Closed splaisan closed 5 years ago
I am sure you have solved this issue by now. chr22p is not accessible to sequencing.
samtools view -c -b -h ftp://ftp-trace.ncbi.nlm.nih.gov/giab/ftp/data/NA12878/NIST_NA12878_HG001_HiSeq_300x/NHGRI_Illumina300X_novoalign_bams/HG001.hs37d5.300x.bam 22:1-15000000
returns zero.
basically the region of 22:1-15000000 you specified falls into the gaps.
I know. I was wondering if @splaisan knew. This is probably the reason why his file size estimate was off.
Thanks Ben, it is not the reason why I do not get the right data size as there is indeed no sequence data in the short arm fully made of N's. The weird issue was that I was not consistently getting the same file output between attempts like if there would be some packets randomly lost in transit or something wrong with the extraction over internet. I meanwhile downloaded the full file and extracted locally. Thanks for your kind help Best
I am trying to get only chr22 reads from the NIST_NA12878_HG001_HiSeq_300x to build material for a training (the file has a bai index next to it and the command below runs). The 30x downscale data present there is a bit too small for my aim.

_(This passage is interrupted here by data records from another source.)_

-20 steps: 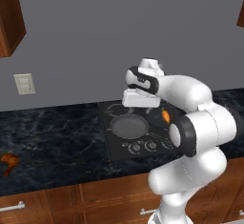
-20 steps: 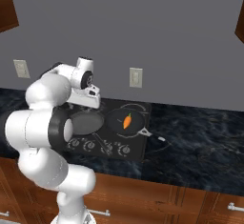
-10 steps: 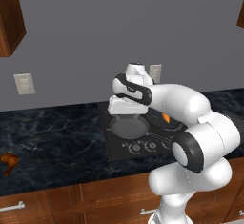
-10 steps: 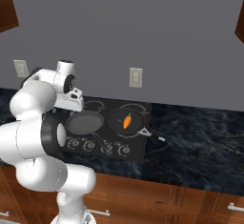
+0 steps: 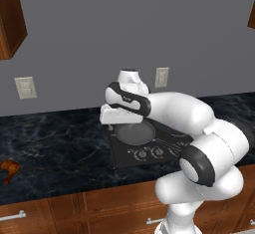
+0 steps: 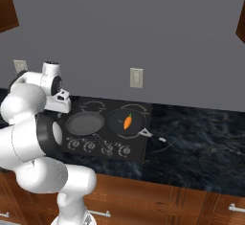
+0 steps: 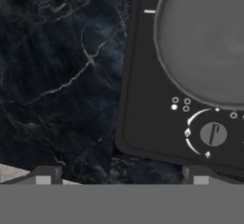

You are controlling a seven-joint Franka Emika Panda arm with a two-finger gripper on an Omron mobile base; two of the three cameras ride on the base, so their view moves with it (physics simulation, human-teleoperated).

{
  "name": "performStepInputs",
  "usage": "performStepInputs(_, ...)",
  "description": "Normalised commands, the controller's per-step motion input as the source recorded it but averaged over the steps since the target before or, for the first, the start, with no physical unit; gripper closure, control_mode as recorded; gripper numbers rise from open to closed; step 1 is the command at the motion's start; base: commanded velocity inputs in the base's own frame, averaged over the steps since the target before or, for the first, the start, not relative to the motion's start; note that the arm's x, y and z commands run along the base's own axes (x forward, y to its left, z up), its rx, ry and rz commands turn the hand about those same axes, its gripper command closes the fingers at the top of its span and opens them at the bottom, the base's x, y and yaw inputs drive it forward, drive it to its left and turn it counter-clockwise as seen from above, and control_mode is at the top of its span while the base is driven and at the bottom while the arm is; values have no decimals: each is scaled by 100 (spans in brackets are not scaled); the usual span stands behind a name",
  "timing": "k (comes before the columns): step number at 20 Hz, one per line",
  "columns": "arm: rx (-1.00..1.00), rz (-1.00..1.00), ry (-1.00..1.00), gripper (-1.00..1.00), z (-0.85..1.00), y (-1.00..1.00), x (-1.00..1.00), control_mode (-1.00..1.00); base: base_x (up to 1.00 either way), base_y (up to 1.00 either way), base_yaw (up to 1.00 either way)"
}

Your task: Place both pans onto different burners. Then place the carrot and the chicken drumstick on different pans.

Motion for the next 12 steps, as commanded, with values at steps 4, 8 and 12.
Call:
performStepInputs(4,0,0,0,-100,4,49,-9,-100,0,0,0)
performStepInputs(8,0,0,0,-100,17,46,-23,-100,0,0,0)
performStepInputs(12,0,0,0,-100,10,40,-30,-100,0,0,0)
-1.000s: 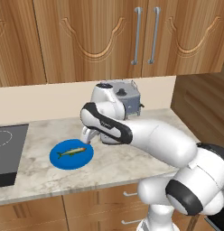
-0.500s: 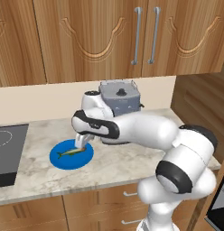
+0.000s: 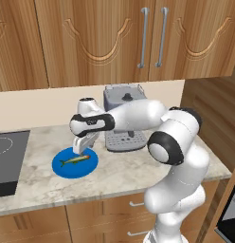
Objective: Place the fish on the rack of the oven, and slide the rack back inside. Close the oven door.
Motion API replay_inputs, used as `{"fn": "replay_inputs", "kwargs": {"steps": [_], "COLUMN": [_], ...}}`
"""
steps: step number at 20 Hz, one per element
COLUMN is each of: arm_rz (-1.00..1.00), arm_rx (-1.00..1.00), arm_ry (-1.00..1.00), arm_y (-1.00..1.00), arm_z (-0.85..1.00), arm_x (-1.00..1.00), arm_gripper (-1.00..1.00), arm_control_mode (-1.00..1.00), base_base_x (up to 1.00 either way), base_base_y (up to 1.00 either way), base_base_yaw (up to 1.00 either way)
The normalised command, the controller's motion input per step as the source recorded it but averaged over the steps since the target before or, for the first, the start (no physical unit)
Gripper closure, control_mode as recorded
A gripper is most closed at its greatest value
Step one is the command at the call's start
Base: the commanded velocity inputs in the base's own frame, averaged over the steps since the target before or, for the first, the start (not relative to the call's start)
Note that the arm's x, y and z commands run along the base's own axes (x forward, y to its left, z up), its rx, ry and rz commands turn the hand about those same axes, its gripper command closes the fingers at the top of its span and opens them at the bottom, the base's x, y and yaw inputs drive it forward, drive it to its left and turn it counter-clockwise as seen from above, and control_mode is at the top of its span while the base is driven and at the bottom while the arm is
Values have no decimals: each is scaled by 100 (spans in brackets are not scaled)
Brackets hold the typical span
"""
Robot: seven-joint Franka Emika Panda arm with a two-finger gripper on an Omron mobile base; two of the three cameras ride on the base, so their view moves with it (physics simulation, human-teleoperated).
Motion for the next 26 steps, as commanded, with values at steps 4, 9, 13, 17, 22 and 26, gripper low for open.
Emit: {"fn": "replay_inputs", "kwargs": {"steps": [4, 9, 13, 17, 22, 26], "arm_rz": [0, 0, 0, 0, 0, 4], "arm_rx": [-8, -13, -8, -3, 0, 0], "arm_ry": [2, -1, -1, 0, 0, 0], "arm_y": [39, 34, 5, 0, 0, -1], "arm_z": [-34, -45, -34, -24, -22, -24], "arm_x": [46, 19, 10, 1, 0, -34], "arm_gripper": [-100, -100, -100, -100, -100, -100], "arm_control_mode": [-100, -100, -100, -100, -100, -100], "base_base_x": [0, 0, 0, 0, 0, 0], "base_base_y": [0, 0, 0, 0, 0, 0], "base_base_yaw": [0, 0, 0, 0, 0, 0]}}
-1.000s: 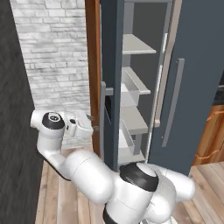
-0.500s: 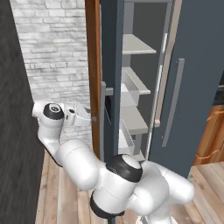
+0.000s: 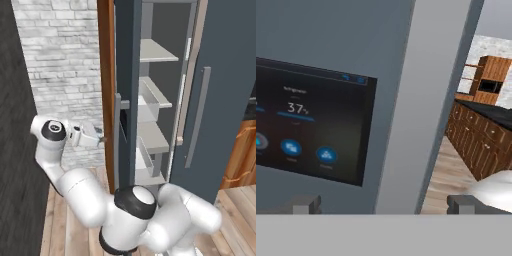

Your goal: Store the hot dog in the freezer for long-term storage. Close the freezer door after placing the cooked food.

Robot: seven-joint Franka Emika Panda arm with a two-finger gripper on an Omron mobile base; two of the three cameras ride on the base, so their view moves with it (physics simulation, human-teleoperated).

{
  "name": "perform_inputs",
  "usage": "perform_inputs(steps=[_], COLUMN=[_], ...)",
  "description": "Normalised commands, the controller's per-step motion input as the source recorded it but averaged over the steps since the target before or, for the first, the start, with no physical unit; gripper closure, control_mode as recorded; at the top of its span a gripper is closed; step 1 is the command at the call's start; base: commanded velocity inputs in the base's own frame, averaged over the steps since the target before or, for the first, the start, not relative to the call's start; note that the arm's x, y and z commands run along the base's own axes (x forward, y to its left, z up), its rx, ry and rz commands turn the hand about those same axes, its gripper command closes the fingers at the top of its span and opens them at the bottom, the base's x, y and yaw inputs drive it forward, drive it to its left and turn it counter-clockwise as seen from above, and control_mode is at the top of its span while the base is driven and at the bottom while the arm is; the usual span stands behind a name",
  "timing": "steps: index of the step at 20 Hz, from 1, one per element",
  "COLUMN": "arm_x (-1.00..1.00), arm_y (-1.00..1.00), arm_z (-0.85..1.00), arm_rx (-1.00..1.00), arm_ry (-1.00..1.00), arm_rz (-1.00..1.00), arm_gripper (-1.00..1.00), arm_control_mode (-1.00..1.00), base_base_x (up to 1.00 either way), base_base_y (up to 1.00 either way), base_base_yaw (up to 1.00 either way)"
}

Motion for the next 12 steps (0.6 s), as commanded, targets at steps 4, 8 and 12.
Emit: perform_inputs(steps=[4, 8, 12], arm_x=[-0.24, 0.06, 0.01], arm_y=[-0.16, -0.17, -0.2], arm_z=[0.0, 0.0, 0.0], arm_rx=[0.01, 0.07, 0.05], arm_ry=[0.0, 0.11, 0.07], arm_rz=[0.02, 0.07, 0.06], arm_gripper=[-1.0, -1.0, -1.0], arm_control_mode=[-1.0, -1.0, -1.0], base_base_x=[0.0, 0.0, 0.0], base_base_y=[0.0, 0.0, 0.0], base_base_yaw=[0.0, 0.0, 0.0])
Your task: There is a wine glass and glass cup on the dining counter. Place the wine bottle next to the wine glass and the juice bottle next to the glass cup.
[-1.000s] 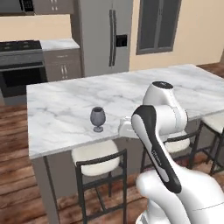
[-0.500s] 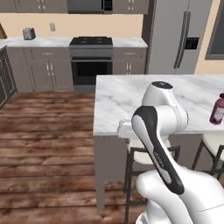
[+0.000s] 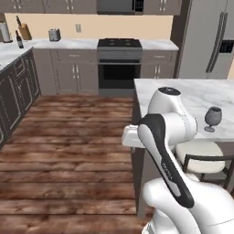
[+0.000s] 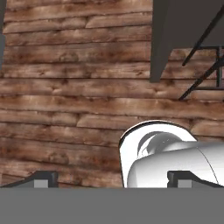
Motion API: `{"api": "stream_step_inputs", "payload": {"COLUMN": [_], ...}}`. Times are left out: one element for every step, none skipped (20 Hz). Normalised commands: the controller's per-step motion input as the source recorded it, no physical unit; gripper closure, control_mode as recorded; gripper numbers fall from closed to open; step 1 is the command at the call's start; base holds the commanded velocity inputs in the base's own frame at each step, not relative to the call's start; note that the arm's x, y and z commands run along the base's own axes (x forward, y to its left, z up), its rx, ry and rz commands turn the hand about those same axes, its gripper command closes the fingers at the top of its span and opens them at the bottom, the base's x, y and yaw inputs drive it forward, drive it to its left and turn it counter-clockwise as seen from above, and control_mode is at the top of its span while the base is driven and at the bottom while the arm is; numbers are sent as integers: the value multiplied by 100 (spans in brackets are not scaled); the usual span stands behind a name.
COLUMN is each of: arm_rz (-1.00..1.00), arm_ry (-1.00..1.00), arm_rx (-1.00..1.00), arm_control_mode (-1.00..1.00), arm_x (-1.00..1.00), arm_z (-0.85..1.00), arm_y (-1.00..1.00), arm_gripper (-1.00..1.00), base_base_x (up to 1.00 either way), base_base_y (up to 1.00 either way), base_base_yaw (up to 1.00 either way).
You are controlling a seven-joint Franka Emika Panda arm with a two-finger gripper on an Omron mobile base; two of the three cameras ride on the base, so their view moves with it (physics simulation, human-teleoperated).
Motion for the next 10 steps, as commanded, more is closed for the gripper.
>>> {"api": "stream_step_inputs", "payload": {"arm_rz": [0, 0, 0, 0, 0, 0, 0, 0, 0, 0], "arm_ry": [0, 0, 0, 0, 0, 0, 0, 0, 0, 0], "arm_rx": [0, 0, 0, 0, 0, 0, 0, 0, 0, 0], "arm_control_mode": [100, 100, 100, 100, 100, 100, 100, 100, 100, 100], "arm_x": [0, 0, 0, 0, 0, 0, 0, 0, 0, 0], "arm_z": [0, 0, 0, 0, 0, 0, 0, 0, 0, 0], "arm_y": [0, 0, 0, 0, 0, 0, 0, 0, 0, 0], "arm_gripper": [-100, -100, -100, -100, -100, -100, -100, -100, -100, -100], "base_base_x": [55, 60, 62, 64, 65, 68, 75, 78, 80, 84], "base_base_y": [79, 74, 72, 69, 66, 61, 54, 50, 46, 40], "base_base_yaw": [0, 0, 0, 0, -2, -6, -6, -6, -6, -6]}}
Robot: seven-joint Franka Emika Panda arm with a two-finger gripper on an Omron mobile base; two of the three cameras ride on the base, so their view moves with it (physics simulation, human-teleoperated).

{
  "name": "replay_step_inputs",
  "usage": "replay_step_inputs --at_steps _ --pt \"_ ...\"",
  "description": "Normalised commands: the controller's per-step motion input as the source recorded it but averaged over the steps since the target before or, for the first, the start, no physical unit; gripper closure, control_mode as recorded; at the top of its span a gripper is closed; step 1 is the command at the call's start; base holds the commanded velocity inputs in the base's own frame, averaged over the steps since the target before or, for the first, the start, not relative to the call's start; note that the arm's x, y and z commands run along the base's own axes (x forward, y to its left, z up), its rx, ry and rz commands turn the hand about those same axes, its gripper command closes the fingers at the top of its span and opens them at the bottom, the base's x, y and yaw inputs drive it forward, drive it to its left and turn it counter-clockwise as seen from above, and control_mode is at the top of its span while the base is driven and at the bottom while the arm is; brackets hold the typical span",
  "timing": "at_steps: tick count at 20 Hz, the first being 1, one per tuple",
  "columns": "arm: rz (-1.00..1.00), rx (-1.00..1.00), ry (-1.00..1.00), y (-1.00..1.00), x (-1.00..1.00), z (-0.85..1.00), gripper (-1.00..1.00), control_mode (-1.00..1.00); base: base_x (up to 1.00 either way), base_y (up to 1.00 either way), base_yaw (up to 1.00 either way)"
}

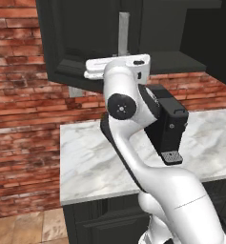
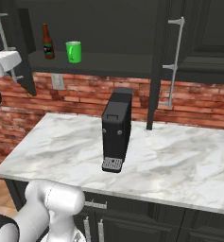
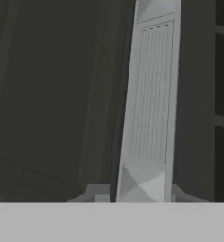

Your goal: Open the cabinet directly in front. Then move the beer and the mug to the dining counter with the jar on it.

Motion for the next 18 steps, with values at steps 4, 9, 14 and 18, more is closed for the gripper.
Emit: replay_step_inputs --at_steps 4,9,14,18 --pt "-0.17 -0.10 -0.25 1.00 -0.60 0.17 1.00 -1.00 0.00 0.00 0.00" --pt "-0.20 -0.05 -0.07 0.96 -0.17 0.02 -1.00 -1.00 0.00 0.00 0.00" --pt "-0.04 0.00 0.01 0.20 -0.02 0.00 -1.00 -1.00 0.00 0.00 0.00" --pt "-0.03 0.00 -0.08 0.18 -0.75 0.00 -1.00 -1.00 0.00 0.00 0.00"
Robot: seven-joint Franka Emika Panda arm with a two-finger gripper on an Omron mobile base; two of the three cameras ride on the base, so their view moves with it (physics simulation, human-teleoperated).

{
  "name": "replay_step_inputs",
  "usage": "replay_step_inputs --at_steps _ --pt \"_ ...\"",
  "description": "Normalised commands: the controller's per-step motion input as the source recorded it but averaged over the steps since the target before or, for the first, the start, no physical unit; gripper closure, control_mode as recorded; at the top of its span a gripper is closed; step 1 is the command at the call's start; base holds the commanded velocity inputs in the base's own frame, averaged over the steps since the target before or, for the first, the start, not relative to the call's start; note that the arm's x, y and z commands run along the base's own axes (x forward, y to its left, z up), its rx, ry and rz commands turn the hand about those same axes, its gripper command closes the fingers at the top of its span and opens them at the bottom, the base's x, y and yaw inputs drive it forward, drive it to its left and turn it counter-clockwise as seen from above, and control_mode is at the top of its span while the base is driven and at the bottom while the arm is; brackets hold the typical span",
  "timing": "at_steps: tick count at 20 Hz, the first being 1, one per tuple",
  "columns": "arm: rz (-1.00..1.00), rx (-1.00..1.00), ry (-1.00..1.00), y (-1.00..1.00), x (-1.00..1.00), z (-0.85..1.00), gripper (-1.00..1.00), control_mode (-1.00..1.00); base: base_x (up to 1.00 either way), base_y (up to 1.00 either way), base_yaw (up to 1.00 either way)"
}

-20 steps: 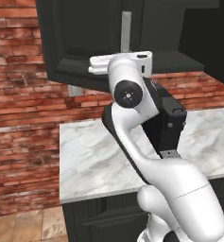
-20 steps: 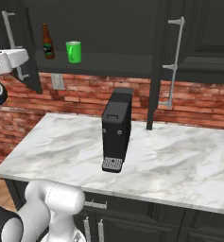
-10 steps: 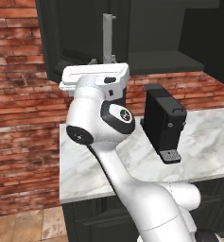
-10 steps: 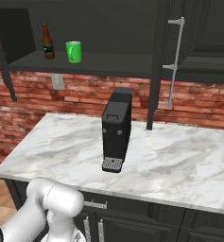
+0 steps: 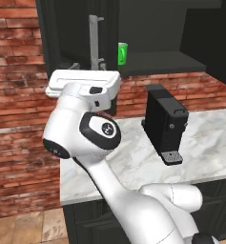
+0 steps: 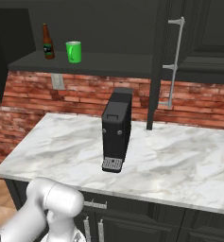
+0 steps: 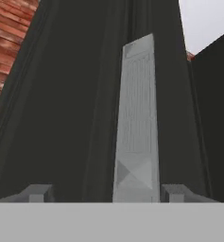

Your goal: Open the cabinet directly in front. Then move the beer and the mug to the dining counter with the jar on it.

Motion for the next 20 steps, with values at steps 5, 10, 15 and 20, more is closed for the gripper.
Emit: replay_step_inputs --at_steps 5,10,15,20 --pt "0.00 0.05 -0.01 0.00 -1.00 0.00 -1.00 -1.00 0.00 0.00 0.00" --pt "-0.01 0.18 0.00 -0.30 -1.00 0.02 -1.00 -1.00 0.00 0.00 0.00" --pt "0.03 0.41 0.02 -1.00 -0.76 0.04 -1.00 -1.00 0.00 0.00 0.00" --pt "0.22 0.34 0.02 -1.00 -0.16 0.00 -1.00 -1.00 0.00 0.00 0.00"
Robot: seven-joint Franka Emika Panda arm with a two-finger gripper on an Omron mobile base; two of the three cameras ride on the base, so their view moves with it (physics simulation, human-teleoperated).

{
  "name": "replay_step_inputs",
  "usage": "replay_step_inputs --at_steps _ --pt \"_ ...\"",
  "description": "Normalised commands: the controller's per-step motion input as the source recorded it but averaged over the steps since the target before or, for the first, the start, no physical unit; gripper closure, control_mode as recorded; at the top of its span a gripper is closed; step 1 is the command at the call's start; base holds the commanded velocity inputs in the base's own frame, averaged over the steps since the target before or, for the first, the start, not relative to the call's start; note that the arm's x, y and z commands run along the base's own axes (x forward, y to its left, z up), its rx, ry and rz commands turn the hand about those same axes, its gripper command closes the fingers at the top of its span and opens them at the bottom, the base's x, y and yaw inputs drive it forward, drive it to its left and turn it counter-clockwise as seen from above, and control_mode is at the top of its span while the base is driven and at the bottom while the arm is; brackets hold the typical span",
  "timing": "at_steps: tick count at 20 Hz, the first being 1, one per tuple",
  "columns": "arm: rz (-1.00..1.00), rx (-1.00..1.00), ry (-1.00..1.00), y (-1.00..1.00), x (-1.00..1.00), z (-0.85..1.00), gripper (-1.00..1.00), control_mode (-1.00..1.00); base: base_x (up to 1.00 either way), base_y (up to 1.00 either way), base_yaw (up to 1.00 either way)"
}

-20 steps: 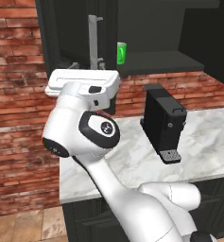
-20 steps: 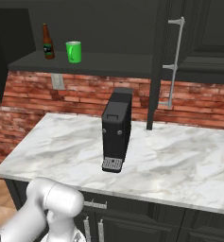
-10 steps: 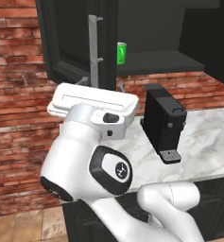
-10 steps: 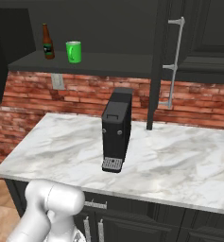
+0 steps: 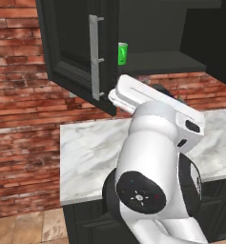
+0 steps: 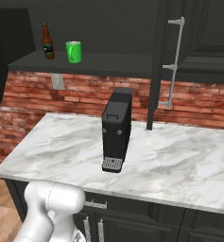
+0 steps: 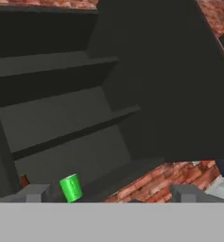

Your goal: Open the cabinet directly in front. Then move the beer and the mug to the dining counter with the jar on it.

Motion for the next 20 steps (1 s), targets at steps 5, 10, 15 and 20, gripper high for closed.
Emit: replay_step_inputs --at_steps 5,10,15,20 --pt "0.33 0.22 0.02 -0.96 0.20 -0.08 -1.00 -1.00 0.00 0.00 0.00" --pt "0.50 0.18 0.12 -0.53 0.46 -0.24 -1.00 -1.00 0.00 0.00 0.00" --pt "0.54 0.07 0.05 -0.09 0.68 -0.17 -1.00 -1.00 0.00 0.00 0.00" --pt "0.46 0.04 0.08 0.29 0.98 -0.21 -1.00 -1.00 0.00 0.00 0.00"
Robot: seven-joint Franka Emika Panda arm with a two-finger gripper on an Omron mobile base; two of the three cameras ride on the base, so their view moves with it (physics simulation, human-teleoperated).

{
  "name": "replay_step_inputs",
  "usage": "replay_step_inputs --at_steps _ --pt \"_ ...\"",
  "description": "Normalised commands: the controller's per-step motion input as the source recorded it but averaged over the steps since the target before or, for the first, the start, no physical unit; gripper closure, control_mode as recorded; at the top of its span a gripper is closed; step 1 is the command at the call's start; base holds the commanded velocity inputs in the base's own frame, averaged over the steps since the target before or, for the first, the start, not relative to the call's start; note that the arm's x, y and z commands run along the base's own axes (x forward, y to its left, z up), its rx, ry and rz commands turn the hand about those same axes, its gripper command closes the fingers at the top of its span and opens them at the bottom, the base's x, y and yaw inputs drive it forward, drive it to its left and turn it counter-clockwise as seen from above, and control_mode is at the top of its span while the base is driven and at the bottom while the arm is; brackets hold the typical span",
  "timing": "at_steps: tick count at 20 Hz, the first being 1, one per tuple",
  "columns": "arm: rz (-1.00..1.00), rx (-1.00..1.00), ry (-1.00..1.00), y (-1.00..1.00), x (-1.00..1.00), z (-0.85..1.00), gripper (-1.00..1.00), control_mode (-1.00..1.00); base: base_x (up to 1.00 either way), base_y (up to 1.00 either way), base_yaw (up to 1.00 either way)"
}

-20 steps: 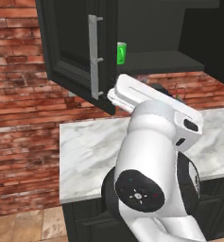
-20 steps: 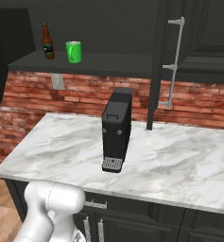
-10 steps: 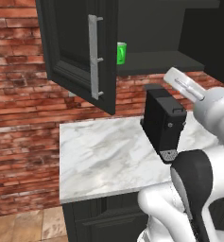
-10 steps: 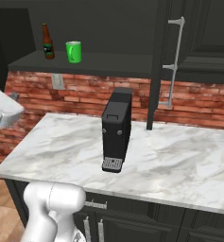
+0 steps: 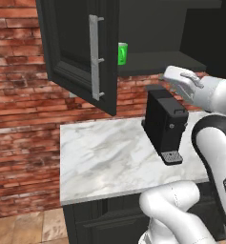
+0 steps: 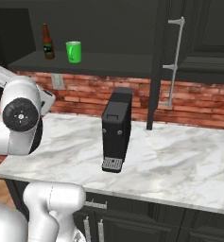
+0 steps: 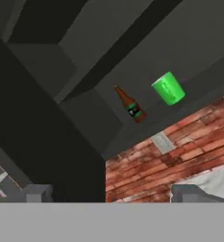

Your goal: Open the cabinet directly in front. Then move the beer and the mug to the dining counter with the jar on it.

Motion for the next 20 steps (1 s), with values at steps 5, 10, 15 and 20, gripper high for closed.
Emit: replay_step_inputs --at_steps 5,10,15,20 --pt "0.45 -0.01 0.03 0.94 0.56 -0.34 -1.00 -1.00 0.00 0.00 0.00" --pt "0.34 -0.07 0.00 1.00 0.01 -0.37 -1.00 -1.00 0.00 0.00 0.00" --pt "0.26 -0.06 -0.01 1.00 0.04 -0.33 -1.00 -1.00 0.00 0.00 0.00" --pt "0.15 -0.13 -0.07 1.00 0.00 -0.08 -1.00 -1.00 0.00 0.00 0.00"
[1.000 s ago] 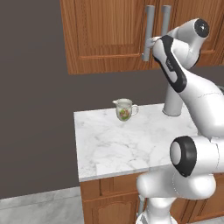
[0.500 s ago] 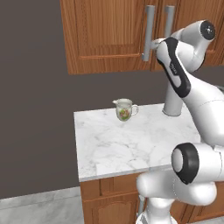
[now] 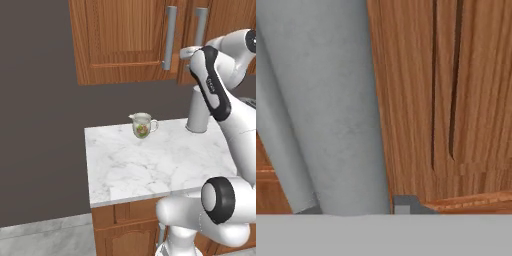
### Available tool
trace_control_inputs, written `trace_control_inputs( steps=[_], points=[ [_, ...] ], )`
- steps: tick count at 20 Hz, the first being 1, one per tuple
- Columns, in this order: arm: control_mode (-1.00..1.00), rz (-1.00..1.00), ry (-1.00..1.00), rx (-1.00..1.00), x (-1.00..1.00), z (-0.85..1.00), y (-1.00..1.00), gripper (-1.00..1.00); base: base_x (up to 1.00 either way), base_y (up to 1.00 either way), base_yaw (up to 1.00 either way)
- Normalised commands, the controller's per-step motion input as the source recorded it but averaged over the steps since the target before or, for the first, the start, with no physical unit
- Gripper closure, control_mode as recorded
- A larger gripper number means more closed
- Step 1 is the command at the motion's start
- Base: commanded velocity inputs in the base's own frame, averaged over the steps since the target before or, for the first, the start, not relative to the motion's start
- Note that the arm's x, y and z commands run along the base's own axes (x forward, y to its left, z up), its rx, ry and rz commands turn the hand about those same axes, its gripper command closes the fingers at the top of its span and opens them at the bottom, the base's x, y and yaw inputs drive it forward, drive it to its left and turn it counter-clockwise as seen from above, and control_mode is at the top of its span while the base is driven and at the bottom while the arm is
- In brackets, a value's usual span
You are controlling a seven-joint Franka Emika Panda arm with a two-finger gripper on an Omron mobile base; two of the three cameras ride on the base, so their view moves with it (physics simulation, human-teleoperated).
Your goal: Pick the sponge and sponge from the cabinet and place them on the counter.
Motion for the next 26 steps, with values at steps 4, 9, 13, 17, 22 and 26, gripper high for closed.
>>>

samtools view -b -h ftp://ftp-trace.ncbi.nlm.nih.gov/giab/ftp/data/NA12878/NIST_NA12878_HG001_HiSeq_300x/NHGRI_Illumina300X_novoalign_bams/HG001.hs37d5.300x.bam 22:0-50818468 > HG001.hs37d5.300x_chr22ss.bam
I irreproductively get a file of 5.6 to 5.9GB depending on the attempt which is too small to be the whole 300x chr22 subset (2% of 550GB should be more like 11GB). The records are OK and all from '22' but I fear they are only teh first part of the real data. I have the feeling that some timeout occurs here. I tried curl piped to samtools but this one fails because the access to the bai is not possible.
Can someone confirm that the is a problem with samtools on that link or wether this is OK? Any other alternative to downloading the 550GB to subset locally?
Thanks